Est-ce nous qui avons besoin d'eux pour exister et se sentir plus forts, ou l'inverse ? Quels sont les liens cachés et tus qui nous relient aux autres ?
René Lecerf, ancien magistrat, (il était juge d'application des peines) s'est toujours demandé où est le juste milieu en matière de justice. Son indépendance d'esprit l'a obligé à prendre une retraite anticipée. Farida sa compagne est avocate. Après une première rencontre houleuse et des débats passionnés, ils vivent ensemble depuis une décennie et forment un couple agréable qui suscite de nombreuses jalousies dans leur entourage.
Farida était fière d'avoir réussi à aimer cet homme, et d'avoir réussi à tisser des liens à nuls autres pareils.
En fait, s'ils organisent souvent des dîners, c'est parce que cette convivialité, ces repas entre amis, leur renvoient une image positive d'eux-mêmes.
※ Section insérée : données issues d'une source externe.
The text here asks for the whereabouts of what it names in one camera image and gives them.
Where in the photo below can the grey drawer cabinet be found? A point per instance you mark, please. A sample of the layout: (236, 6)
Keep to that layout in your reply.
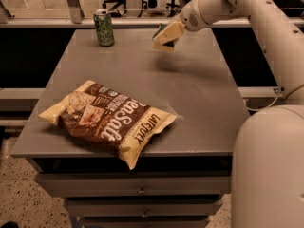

Pourtant il n'en a pas toujours été ainsi, et leur vie a souvent été chaotique. Farida en particulier, qui a pris pour modèle, Gisèle Halimi s'est toujours battue pour le droit des femmes et la liberté dans le couple. D'origine tunisienne, son enfance n'a pas favorisé son émancipation et seul son oncle l'a soutenu lorsqu'elle a voulu réaliser ses rêves...
Ce soir-là, ils attendent Céline, une amie divorcée, libraire passionnée qui s'interroge en se préparant pour la soirée, sur le rôle que tous deux ont joué dans son existence. N'est-ce pas à cause d'eux finalement, qu'elle s'est sentie souvent inférieure et jalouse de leur couple, et qu'elle doit de vivre encore seule, en reniant son homosexualité latente ?
En fait, chacun reformule les événements de sa vie à sa manière. Ce qui est humain, c'est de toujours s'attribuer le beau rôle !
Un petit recueil à découvrir...
Je remercie l'auteur pour sa confiance qui m'a permis de le découvrir en avant-première.